In all the media frenzy leading up to the November 3 general election it is easy to miss things happening under our own noses, but when a story about the Inland Northwest appears in the spotlight of national media I sit up and take notice. What have we become?
When a six minute segment entitled “Are Paramilitary Extremists Being Normalized? Look To Idaho For Answers” came on National Public Radio’s (91.1FM) Weekend Edition last Saturday, October 17, I took notice. (Click the title to go to the NPR website and listen or read.)
The Weekend Edition segment is primarily a spinoff of the national media coverage of the right wing militia plot to kidnap the Democratic Governor of Michigan, Gretchen Whitmer, but the Weekend Edition story also touches on the disinformation that threatens a rational response to the Covid pandemic:
At Bonner General Health, [in Sandpoint, ID] Dr. Morgan Morton recounts a patient she had the other day who wanted to wait until after November to schedule a needed procedure.
” ‘I don’t want to do a COVID test,’ she said, and I said, ‘What do you mean? Why would you choose after November?’ I was totally oblivious,” Morton said.
Morton, who is head of the medical staff at the small hospital, said the patient told her that after the election, all of this — the worldwide pandemic — is just going to go away.
“And I was just like … mind blown,” Morton says.
The segment goes on to discuss the heavily armed white men that turned out last June in Sandpoint and Coeur d’Alene to “protect the community” against the rumored imminent arrival of “antifa” terrorists. Rather than feeling protected, regular citizens and especially the unarmed folks carrying signs for Black Lives Matter, felt intimidated by these men dressed for war and accountable to no one. It felt like a threat, a dress rehearsal for a coming event:
For some longtime locals, there was this sense of “here we go again.”
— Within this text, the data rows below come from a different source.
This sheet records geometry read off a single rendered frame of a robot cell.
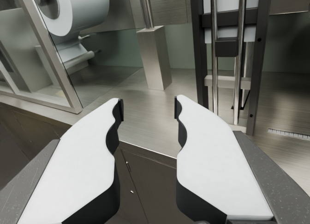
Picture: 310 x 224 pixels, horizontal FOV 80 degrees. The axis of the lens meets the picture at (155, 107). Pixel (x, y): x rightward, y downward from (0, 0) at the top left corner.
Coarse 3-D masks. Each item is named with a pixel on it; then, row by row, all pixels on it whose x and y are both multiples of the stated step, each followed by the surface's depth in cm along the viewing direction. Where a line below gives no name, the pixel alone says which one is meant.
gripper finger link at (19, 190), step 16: (48, 144) 8; (32, 160) 7; (48, 160) 7; (16, 176) 7; (32, 176) 7; (0, 192) 6; (16, 192) 6; (32, 192) 6; (0, 208) 6; (16, 208) 6
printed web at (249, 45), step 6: (246, 42) 54; (252, 42) 62; (246, 48) 55; (252, 48) 64; (246, 54) 56; (252, 54) 66; (246, 60) 57; (252, 60) 68; (246, 66) 58; (246, 72) 60; (246, 90) 67; (246, 96) 69
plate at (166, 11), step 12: (132, 0) 101; (156, 0) 94; (168, 0) 91; (180, 0) 88; (276, 0) 70; (288, 0) 69; (300, 0) 67; (132, 12) 105; (156, 12) 97; (168, 12) 94; (180, 12) 91; (276, 12) 72; (288, 12) 70; (144, 24) 105; (156, 24) 101; (168, 24) 98
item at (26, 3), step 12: (24, 0) 61; (24, 12) 63; (36, 12) 64; (36, 24) 65; (36, 36) 67; (48, 36) 68; (48, 48) 69; (48, 60) 72; (0, 72) 106; (60, 72) 74; (60, 84) 77; (12, 96) 118; (24, 96) 107; (72, 96) 80; (60, 108) 89; (72, 108) 83
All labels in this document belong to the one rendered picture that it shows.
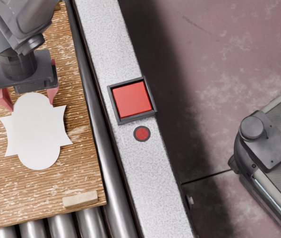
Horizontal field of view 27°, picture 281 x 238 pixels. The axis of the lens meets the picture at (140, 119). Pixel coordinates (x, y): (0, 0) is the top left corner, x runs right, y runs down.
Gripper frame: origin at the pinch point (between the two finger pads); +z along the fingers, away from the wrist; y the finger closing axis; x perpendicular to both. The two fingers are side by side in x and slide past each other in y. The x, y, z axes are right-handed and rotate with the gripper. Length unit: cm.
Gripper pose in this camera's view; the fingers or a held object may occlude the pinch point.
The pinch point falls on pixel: (30, 102)
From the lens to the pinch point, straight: 105.5
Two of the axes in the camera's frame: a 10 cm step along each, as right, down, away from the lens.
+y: 9.8, -1.8, 0.7
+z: 0.5, 6.1, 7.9
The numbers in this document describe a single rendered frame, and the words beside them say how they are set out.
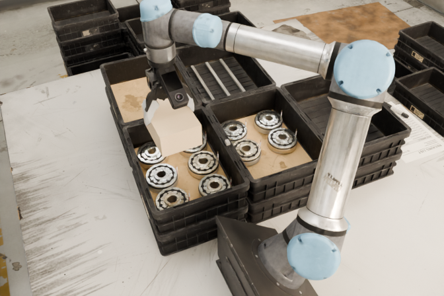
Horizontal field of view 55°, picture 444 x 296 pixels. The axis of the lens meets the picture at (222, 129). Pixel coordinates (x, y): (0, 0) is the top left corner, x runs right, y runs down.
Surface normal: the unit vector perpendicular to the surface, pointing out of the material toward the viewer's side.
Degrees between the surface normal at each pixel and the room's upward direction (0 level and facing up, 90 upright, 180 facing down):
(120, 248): 0
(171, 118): 0
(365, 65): 49
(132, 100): 0
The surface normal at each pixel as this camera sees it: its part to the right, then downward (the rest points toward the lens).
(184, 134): 0.44, 0.61
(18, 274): 0.00, -0.73
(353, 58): -0.25, 0.01
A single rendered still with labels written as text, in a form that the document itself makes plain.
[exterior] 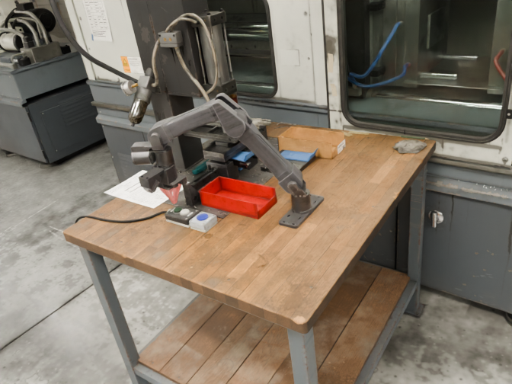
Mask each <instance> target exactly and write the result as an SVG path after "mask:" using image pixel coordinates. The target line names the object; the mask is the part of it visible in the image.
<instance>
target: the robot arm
mask: <svg viewBox="0 0 512 384"><path fill-rule="evenodd" d="M217 120H219V121H220V123H221V124H222V127H223V129H224V130H225V132H226V134H227V135H228V136H231V137H232V138H233V139H234V140H235V141H236V140H237V139H238V140H239V141H240V142H241V143H242V144H244V145H246V146H247V147H248V148H249V149H250V150H251V151H252V152H253V153H254V154H255V155H256V156H257V157H258V158H259V159H260V160H261V161H262V162H263V163H264V164H265V165H266V166H267V167H268V168H269V169H270V171H271V172H272V173H273V174H274V177H275V178H276V179H277V180H278V184H279V185H280V186H281V187H282V188H283V189H284V190H285V191H286V192H287V193H288V194H291V198H292V206H291V209H290V210H289V211H288V212H287V213H286V214H285V215H284V216H283V217H282V218H281V219H280V220H279V225H280V226H286V227H289V228H292V229H298V228H299V227H300V226H301V225H302V223H303V222H304V221H305V220H306V219H307V218H308V217H309V216H310V215H311V214H312V213H313V211H314V210H315V209H316V208H317V207H318V206H319V205H320V204H321V203H322V202H323V201H324V197H323V196H319V195H315V194H311V193H310V190H309V189H307V188H306V182H305V181H304V179H303V178H302V172H301V171H300V170H299V169H298V168H297V167H296V166H295V164H294V163H293V164H291V163H290V162H289V161H288V160H286V159H285V158H284V157H283V156H282V155H281V154H280V153H279V152H278V151H277V150H276V149H275V148H274V147H273V146H272V145H271V144H270V143H269V142H268V141H267V140H266V139H265V138H264V136H263V135H262V134H261V133H260V132H259V131H258V128H257V127H256V126H255V125H254V124H253V123H252V121H253V120H252V119H251V118H250V117H249V116H248V113H247V112H246V110H244V109H243V108H242V107H240V106H239V105H238V104H237V103H235V102H234V101H233V100H232V99H231V98H230V97H229V96H227V95H226V94H224V93H220V94H218V95H217V96H216V98H214V99H212V100H211V101H208V102H206V103H205V104H203V105H201V106H199V107H196V108H194V109H192V110H189V111H187V112H185V113H182V114H179V115H177V116H175V117H170V118H166V119H164V120H161V121H159V122H157V123H155V125H154V126H153V127H152V128H151V129H150V131H149V132H148V134H147V139H148V142H135V143H134V144H133V146H132V147H131V148H130V149H131V152H132V161H133V164H134V165H153V164H154V163H155V160H156V162H157V164H156V165H154V166H152V169H151V170H149V171H147V172H146V173H145V174H142V175H141V176H139V182H140V186H141V187H143V189H144V190H145V191H147V192H149V193H151V194H152V193H155V191H156V189H157V187H159V189H160V191H161V192H162V193H163V194H164V195H165V196H166V197H167V198H168V199H169V200H170V201H171V202H172V203H173V204H176V203H177V201H178V194H179V191H180V189H181V185H185V184H186V183H187V176H185V175H182V174H177V170H176V167H175V163H174V156H173V152H172V149H171V147H170V146H167V144H168V142H170V141H171V140H172V139H174V138H176V137H178V136H180V135H181V134H183V133H186V132H188V131H190V130H193V129H195V128H197V127H199V126H202V125H205V124H207V123H211V122H215V121H217ZM172 191H173V194H172Z"/></svg>
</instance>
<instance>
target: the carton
mask: <svg viewBox="0 0 512 384"><path fill-rule="evenodd" d="M277 138H278V146H279V151H281V150H282V149H283V150H290V151H297V152H310V153H313V152H314V151H315V150H316V149H317V148H318V150H317V152H316V154H315V155H316V157H317V158H326V159H331V160H332V159H333V158H334V157H335V156H336V155H338V154H339V153H340V152H341V151H342V150H343V149H344V148H345V138H344V133H343V132H337V131H330V130H317V129H310V128H304V127H297V126H291V127H290V128H289V129H287V130H286V131H284V132H283V133H281V134H280V135H279V136H278V137H277Z"/></svg>
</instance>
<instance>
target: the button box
mask: <svg viewBox="0 0 512 384"><path fill-rule="evenodd" d="M177 207H181V208H182V209H183V210H184V209H188V210H189V213H188V214H184V215H182V214H181V212H179V213H175V212H174V209H175V208H177ZM163 213H164V214H165V218H166V221H167V222H172V223H174V224H177V225H180V226H184V227H190V223H189V221H190V220H191V219H193V218H194V217H195V216H196V215H197V214H198V213H200V211H199V210H194V209H191V208H187V207H185V206H179V205H176V206H175V207H173V208H172V209H169V210H168V211H161V212H159V213H156V214H153V215H151V216H147V217H144V218H141V219H131V220H113V219H103V218H100V217H96V216H80V217H79V218H77V220H76V221H75V224H76V223H77V222H78V221H79V220H80V219H82V218H85V217H87V218H92V219H98V220H102V221H106V222H138V221H143V220H146V219H151V218H152V217H155V216H158V215H160V214H163Z"/></svg>
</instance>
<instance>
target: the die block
mask: <svg viewBox="0 0 512 384"><path fill-rule="evenodd" d="M247 162H250V163H251V165H249V166H248V168H244V169H248V170H250V169H251V168H253V167H254V166H255V165H256V164H257V163H258V159H257V158H250V159H248V160H247ZM211 167H217V168H218V172H219V175H218V176H217V177H219V176H221V177H224V178H231V179H236V180H237V179H239V173H238V168H243V167H240V166H236V165H234V164H232V165H230V166H229V167H228V168H223V167H219V166H215V165H211ZM217 177H216V178H217ZM216 178H214V179H216ZM214 179H213V180H214Z"/></svg>
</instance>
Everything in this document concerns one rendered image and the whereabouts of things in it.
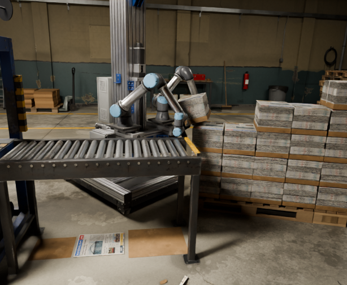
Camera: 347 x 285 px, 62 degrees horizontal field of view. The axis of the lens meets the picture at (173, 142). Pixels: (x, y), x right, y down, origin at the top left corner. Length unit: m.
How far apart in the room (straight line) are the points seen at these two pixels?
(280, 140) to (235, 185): 0.59
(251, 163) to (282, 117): 0.49
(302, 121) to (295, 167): 0.42
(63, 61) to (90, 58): 0.77
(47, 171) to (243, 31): 8.56
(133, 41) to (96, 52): 6.24
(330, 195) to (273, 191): 0.49
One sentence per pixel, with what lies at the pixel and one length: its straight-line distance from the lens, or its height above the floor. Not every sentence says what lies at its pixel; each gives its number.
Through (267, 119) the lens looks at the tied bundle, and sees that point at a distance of 2.68.
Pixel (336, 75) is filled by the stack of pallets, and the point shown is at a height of 1.17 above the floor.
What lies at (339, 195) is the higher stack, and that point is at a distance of 3.03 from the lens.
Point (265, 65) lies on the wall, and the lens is 10.15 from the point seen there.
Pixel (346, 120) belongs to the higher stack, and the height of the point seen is 0.98.
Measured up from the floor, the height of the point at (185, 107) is 1.01.
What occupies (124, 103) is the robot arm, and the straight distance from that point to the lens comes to 2.56.
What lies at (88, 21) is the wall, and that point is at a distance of 9.25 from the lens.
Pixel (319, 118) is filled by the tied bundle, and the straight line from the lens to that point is 2.76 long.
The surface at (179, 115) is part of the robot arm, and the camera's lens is 2.41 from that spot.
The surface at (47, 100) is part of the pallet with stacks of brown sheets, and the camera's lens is 8.39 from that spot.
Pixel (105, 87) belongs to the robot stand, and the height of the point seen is 1.14.
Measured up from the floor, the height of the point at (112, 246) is 0.01.
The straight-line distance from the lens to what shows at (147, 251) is 2.40.
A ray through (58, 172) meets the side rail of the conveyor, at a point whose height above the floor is 0.73.
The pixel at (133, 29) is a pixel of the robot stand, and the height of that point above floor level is 1.69.
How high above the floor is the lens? 1.41
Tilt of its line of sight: 16 degrees down
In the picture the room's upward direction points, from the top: 2 degrees clockwise
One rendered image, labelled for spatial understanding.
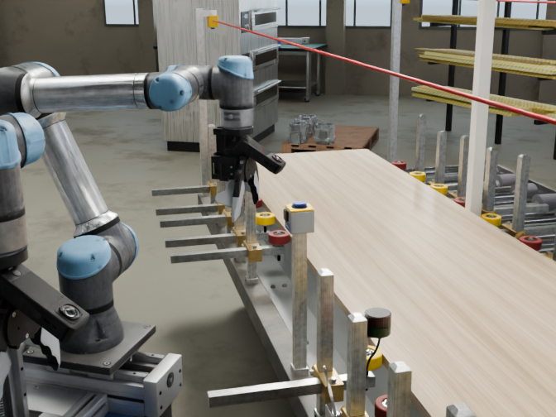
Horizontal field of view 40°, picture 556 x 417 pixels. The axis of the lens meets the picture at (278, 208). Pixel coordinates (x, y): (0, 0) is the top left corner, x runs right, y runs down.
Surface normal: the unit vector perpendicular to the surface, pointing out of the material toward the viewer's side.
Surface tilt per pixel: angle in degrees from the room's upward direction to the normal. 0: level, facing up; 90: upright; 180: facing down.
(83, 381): 90
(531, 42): 90
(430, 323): 0
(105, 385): 90
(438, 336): 0
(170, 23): 90
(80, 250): 7
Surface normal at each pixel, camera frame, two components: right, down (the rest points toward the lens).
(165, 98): -0.18, 0.29
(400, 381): 0.22, 0.28
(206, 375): -0.01, -0.96
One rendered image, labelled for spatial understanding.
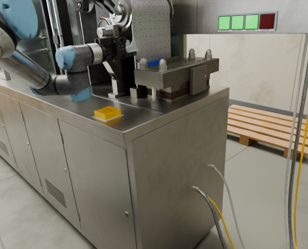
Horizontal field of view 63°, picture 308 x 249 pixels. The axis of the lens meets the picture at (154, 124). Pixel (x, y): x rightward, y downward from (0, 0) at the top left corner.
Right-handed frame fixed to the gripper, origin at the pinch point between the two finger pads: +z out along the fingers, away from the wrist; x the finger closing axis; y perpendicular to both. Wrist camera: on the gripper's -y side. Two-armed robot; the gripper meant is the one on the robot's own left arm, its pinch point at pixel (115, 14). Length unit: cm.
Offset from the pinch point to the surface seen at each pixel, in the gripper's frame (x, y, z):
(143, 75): -13.5, -17.6, 15.3
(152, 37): -4.3, 2.6, 19.1
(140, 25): -4.3, 2.3, 10.6
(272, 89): 21, 90, 247
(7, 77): 98, -36, 8
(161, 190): -30, -56, 34
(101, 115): -15.1, -39.8, 3.9
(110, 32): 3.8, -5.5, 4.3
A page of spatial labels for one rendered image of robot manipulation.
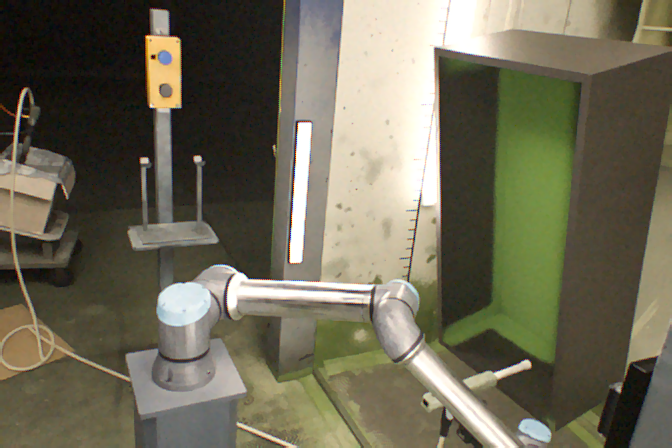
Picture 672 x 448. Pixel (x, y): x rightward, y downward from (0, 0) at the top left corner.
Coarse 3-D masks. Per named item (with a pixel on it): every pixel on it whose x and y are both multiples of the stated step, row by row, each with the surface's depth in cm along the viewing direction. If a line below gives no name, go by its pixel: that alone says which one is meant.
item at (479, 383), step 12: (492, 372) 211; (504, 372) 213; (468, 384) 204; (480, 384) 205; (492, 384) 209; (432, 396) 197; (432, 408) 196; (444, 408) 205; (444, 420) 206; (444, 432) 209
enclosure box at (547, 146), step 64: (448, 64) 197; (512, 64) 165; (576, 64) 155; (640, 64) 153; (448, 128) 207; (512, 128) 221; (576, 128) 196; (640, 128) 164; (448, 192) 219; (512, 192) 232; (576, 192) 160; (640, 192) 175; (448, 256) 231; (512, 256) 243; (576, 256) 170; (640, 256) 188; (448, 320) 245; (512, 320) 255; (576, 320) 182; (512, 384) 221; (576, 384) 196
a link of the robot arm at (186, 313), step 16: (176, 288) 176; (192, 288) 176; (160, 304) 169; (176, 304) 169; (192, 304) 169; (208, 304) 173; (160, 320) 170; (176, 320) 168; (192, 320) 169; (208, 320) 175; (160, 336) 172; (176, 336) 169; (192, 336) 171; (208, 336) 177; (160, 352) 174; (176, 352) 171; (192, 352) 173
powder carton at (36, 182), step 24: (0, 168) 317; (24, 168) 322; (48, 168) 358; (72, 168) 362; (0, 192) 324; (24, 192) 321; (48, 192) 326; (0, 216) 329; (24, 216) 332; (48, 216) 338
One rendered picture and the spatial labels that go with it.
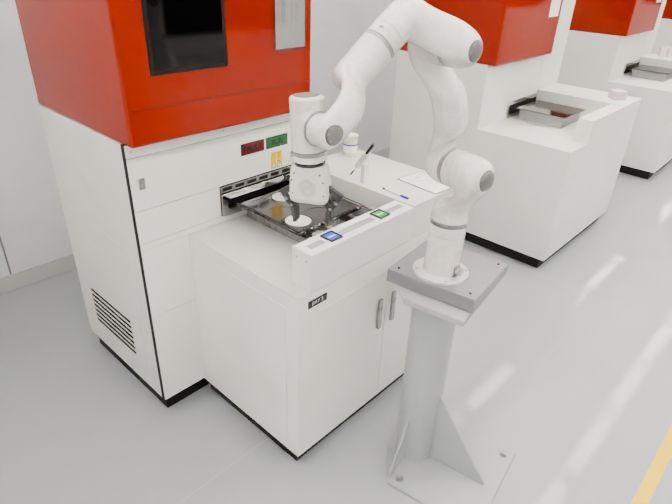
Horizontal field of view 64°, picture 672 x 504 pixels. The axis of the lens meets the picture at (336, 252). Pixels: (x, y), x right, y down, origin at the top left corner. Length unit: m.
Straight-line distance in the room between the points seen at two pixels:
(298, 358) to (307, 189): 0.74
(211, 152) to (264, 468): 1.26
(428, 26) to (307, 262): 0.79
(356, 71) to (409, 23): 0.18
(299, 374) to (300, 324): 0.22
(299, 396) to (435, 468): 0.66
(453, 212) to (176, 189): 1.01
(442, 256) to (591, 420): 1.29
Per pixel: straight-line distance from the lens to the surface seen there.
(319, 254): 1.73
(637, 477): 2.64
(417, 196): 2.18
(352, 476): 2.30
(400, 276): 1.83
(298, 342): 1.85
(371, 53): 1.35
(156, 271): 2.17
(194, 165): 2.10
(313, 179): 1.33
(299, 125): 1.28
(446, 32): 1.45
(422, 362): 2.00
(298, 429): 2.14
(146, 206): 2.04
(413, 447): 2.30
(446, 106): 1.57
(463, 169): 1.64
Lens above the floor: 1.81
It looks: 29 degrees down
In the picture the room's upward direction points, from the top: 2 degrees clockwise
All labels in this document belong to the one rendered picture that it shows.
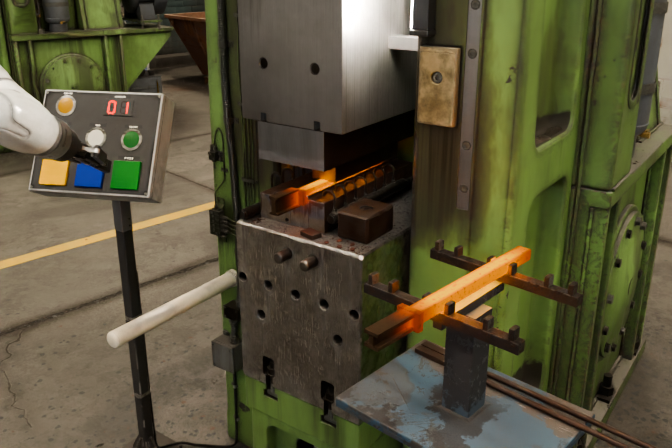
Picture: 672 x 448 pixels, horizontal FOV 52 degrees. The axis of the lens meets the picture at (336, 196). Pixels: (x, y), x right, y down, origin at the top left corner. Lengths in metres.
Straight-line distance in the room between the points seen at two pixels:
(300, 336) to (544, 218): 0.72
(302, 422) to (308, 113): 0.80
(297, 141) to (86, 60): 4.77
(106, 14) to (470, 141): 5.14
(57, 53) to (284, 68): 4.75
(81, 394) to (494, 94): 1.94
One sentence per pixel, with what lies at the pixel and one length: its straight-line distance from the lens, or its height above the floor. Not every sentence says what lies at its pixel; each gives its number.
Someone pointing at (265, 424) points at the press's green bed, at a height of 0.33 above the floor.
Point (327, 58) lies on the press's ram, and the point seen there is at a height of 1.33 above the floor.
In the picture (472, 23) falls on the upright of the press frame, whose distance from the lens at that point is 1.51.
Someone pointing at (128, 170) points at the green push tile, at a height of 1.02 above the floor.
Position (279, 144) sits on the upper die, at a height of 1.11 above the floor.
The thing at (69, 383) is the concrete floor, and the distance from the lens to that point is 2.91.
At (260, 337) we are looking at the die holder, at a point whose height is 0.61.
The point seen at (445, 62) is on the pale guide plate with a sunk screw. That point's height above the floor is 1.32.
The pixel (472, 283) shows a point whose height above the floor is 0.99.
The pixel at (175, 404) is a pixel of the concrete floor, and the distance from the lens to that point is 2.68.
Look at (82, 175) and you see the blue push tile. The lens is 1.90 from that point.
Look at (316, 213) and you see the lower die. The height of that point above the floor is 0.96.
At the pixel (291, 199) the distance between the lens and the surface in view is 1.63.
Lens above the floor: 1.54
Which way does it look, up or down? 19 degrees down
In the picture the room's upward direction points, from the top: straight up
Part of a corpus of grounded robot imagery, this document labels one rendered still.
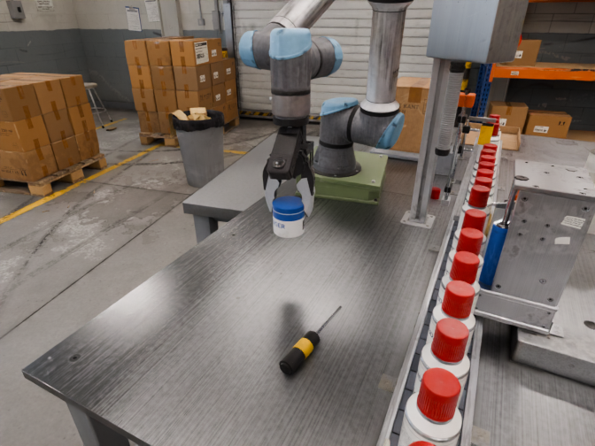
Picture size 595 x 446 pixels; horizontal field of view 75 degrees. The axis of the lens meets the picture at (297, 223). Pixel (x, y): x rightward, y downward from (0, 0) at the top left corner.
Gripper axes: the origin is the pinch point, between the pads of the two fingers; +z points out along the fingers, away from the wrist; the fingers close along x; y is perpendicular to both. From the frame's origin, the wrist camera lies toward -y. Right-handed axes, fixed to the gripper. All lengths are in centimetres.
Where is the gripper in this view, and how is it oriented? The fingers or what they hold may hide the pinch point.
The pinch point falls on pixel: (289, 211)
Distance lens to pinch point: 83.9
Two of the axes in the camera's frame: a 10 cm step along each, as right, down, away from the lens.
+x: -9.6, -1.3, 2.5
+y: 2.8, -4.5, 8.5
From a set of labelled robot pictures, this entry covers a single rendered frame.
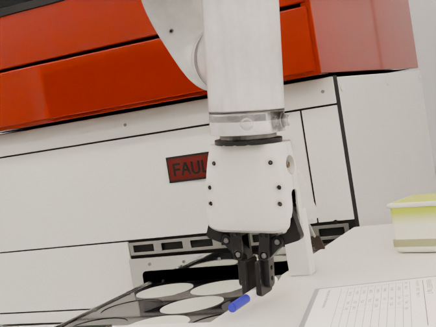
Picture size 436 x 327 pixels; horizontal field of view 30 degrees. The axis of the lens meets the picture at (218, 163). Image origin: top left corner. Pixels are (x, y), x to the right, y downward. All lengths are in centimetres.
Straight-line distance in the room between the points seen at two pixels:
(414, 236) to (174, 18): 42
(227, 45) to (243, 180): 15
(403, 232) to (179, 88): 52
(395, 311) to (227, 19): 34
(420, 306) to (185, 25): 41
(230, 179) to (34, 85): 78
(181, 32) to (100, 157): 67
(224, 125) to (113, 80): 65
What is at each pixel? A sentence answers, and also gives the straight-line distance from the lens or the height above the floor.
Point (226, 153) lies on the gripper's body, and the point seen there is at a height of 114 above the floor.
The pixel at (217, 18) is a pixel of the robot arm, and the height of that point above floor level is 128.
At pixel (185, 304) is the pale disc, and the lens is 129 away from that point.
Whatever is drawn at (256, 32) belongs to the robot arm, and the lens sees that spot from 86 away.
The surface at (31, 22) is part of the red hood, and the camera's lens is 160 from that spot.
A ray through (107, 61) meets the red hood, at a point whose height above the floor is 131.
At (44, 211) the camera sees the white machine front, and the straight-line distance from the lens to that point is 168.
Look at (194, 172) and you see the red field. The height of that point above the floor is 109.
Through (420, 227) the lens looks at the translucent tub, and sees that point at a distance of 108.
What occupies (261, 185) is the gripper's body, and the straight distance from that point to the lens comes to 87.
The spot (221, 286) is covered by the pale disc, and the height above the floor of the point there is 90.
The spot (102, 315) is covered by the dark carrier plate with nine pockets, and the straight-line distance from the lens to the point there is 133.
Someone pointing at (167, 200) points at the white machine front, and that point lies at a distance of 152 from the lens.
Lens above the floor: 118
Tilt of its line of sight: 3 degrees down
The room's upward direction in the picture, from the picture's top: 9 degrees counter-clockwise
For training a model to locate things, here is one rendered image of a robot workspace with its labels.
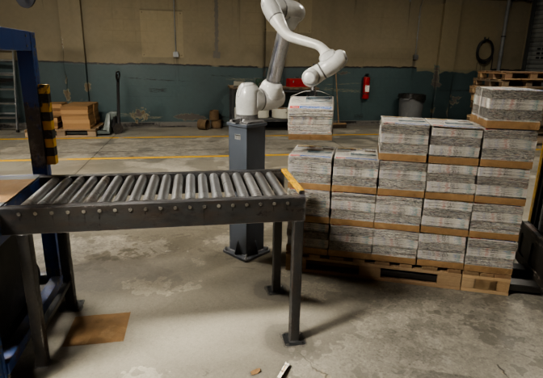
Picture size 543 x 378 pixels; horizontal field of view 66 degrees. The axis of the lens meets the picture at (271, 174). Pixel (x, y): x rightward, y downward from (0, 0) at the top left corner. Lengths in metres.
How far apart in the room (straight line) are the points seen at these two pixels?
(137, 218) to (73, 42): 7.60
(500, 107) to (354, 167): 0.90
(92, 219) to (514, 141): 2.31
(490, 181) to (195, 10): 7.40
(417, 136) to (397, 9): 7.68
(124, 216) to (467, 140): 1.97
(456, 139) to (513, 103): 0.36
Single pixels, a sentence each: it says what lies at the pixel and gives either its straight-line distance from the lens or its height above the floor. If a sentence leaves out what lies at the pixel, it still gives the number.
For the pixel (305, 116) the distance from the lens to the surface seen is 2.71.
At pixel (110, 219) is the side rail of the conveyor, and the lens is 2.01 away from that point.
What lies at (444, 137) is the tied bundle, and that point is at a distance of 2.75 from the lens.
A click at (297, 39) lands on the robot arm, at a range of 2.66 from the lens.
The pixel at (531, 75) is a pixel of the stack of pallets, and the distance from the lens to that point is 9.26.
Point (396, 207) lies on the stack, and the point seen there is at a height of 0.53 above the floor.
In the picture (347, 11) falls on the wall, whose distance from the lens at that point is 9.81.
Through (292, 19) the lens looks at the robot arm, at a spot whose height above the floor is 1.68.
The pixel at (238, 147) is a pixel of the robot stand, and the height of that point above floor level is 0.83.
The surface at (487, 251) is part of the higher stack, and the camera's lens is 3.02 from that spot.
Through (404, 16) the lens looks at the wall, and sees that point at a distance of 10.33.
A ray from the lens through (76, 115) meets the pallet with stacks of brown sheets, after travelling 8.46.
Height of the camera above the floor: 1.43
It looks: 15 degrees down
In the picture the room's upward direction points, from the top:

The recent arrests of militia members in Michigan are echoing loudly in Idaho, a state that has long been synonymous with violent right-wing extremism. But after the fallout from the 1992 anti-government standoff at Ruby Ridge cooled and a lawsuit broke up the infamous Aryan Nations, some longtime locals thought they had finally moved past the ugly past.
The sobering–and frightening–thing is that, unlike Richard Butler and his Aryan Nations that plagued the region from 1970 to 2000 the current “militia” movement has people both in public office and as candidates for public office in the Inland Northwest. Idaho State Rep Heather Scott on the Idaho side and Washington State Rep. Matt Shea and his acolytes in Legislative District 4 (Spokane Valley north to Mt. Spokane) on the other. LD4 Rep. McCaslin Jr. and candidate Rob Chase are examples, to name only a few. The ground is so fertile here that the name Ammon Bundy is not only a big draw but the man himself has moved to Emmett, Idaho, from Nevada to live among kindred spirits. (See more on Ammon below.)
As residents of the Inland Northwest it behooves us once again to wake up this movement, learn the names and the stories that tie them together. These people are armed, threatening, and worrisome. We need to pay attention.
Keep to the high ground,
Jerry
A fascinating, disturbing–and essential–orientation to parts of this militia movement and the characters in it, including Matt Shea, Cliven and Ammon Bundy, and the Spokane Martin Luther King Day bomber(2011) can be had at Bundyville and Bundyville, The Remnant. Both were researched and written by Leah Sotille, a music reporter for Spokane’s weekly paper, The Inlander, at the time the MLK Day bomb was planted. I greatly admire her work. I urge you to become acquainted.
Ammon Bundy, and his father Cliven, spring from Fundamentalist LDS stock who, for decades, grazed their cattle on public land while refusing to pay grazing fees. That is breaking the law, a fact that is often lost in the telling of the rest of the story. When federal law enforcement came to collect on the debt in 2014 the Bundys summoned a ragtag army militia groups and created the Bundy standoff that made the Bundys infamous to some and famous to others. Ammon went on to engineer the month long armed occupation the Malheur National Wildlife Refuge two years later. State Reps Matt Shea and Heather Scott were sympathetic visitors and possible co-conspirators in that outrage. Ammon Bundy inexplicably (to my mind) talked his way out of federal charges related to the Malheur occupation. Leah Sottile, writing in the Washington Post, described it this way:
When Ammon Bundy took the witness stand, he seized it like a pulpit, delivering 10 hours of testimony about his family, his Mormon views and his interpretation of the U.S. Constitution.
Ammon is apparently quite the orator, using his oratory and his infamy, to whip up controversy in his new home, the Inland Northwest. We would do well to remember that the Bundys and this movement started by intentionally breaking the law and order that binds the rest of us. What the Bundys and their followers are engaged in is armed rebellion, not First Amendment protest. The death of Lavoy Finicum was just a skirmish in a rebellion they hope in incite.